Unique representations in a vector space

Suppose I have a vector space V over a field k, and a finite basis \mathcal B=\{v_1,v_2,\dots,v_n\}. Then each vector has a unique representation of the form c_1 v_1+c_2 v_2+\cdots+c_nv_n, where the c_i come from the field k.

Clearly it has at least one, since by definition of being a basis, \mbox{span}(\mathcal B)=V. This means that every vector can be written as a linear combination of vectors in \mathcal B.

Suppose v\in V has two such representations:

v=b_1v_1+b_2v_2+\cdots+b_nv_n=c_1v_1+c_2v_2+\cdots+c_nv_n

Subracting the two representations gives us that

(b_1-c_1)v_1+(b_2-c_2)v_2+\cdots+(b_n-c_n)v_n=0

But, since a basis is also a linearly independent set, this means that for each i=1,2,\dots,n, b_i-c_i=0, so b_i=c_i. But then we don’t have two different representations. So there is exactly one.

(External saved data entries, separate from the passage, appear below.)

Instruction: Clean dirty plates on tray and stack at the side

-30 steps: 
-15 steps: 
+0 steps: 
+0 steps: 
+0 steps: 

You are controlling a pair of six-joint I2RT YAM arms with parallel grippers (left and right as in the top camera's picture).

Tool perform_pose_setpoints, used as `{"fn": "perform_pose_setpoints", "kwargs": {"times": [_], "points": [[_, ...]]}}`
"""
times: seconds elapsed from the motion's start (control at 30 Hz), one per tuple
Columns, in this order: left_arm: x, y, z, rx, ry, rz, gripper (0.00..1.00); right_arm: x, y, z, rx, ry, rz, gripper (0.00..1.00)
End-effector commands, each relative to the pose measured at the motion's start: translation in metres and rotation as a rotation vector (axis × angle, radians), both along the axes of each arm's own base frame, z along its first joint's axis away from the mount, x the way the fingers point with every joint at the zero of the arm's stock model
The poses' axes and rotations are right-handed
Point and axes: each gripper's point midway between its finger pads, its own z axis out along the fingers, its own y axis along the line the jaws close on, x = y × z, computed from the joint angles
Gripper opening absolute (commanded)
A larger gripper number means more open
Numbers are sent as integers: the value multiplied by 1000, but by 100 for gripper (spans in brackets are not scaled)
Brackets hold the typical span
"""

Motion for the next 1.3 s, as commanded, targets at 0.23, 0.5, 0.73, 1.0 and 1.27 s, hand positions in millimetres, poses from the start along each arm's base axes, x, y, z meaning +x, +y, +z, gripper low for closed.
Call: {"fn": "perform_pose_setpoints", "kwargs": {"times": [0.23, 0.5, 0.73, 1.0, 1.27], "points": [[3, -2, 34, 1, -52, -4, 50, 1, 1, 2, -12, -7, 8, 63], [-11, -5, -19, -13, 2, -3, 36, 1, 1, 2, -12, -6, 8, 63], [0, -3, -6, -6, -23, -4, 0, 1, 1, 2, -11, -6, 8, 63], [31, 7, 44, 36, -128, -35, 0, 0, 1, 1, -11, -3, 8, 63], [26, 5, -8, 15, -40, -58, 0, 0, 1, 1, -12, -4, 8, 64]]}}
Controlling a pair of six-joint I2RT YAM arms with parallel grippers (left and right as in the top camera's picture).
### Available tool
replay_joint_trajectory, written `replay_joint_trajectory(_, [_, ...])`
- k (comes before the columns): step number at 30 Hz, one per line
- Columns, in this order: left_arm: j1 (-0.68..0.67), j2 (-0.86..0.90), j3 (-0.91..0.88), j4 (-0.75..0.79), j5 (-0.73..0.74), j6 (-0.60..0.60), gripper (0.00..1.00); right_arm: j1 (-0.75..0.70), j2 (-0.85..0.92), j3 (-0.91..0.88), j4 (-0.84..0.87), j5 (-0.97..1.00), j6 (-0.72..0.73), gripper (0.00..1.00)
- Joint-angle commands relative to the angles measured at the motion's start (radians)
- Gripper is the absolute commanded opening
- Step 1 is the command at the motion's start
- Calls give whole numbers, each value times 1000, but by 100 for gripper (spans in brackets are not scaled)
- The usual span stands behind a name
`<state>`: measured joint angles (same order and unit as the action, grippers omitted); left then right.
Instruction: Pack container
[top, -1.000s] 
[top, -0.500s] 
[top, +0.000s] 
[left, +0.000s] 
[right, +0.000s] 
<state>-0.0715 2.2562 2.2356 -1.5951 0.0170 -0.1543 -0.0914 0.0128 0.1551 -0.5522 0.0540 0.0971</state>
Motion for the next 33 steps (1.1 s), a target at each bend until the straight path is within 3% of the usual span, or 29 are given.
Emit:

In fact, this is true of vector spaces without finite bases too, but we did not develop any of the necessary tools to talk about infinity yet, so I’m going to restrict our attention to vector spaces with finite bases.

This result is an important fact and will be used over and over again, many times without mention. We’ll just say something like “take a basis, and write v in that basis. The fact that we can and we can uniquely is what we just showed.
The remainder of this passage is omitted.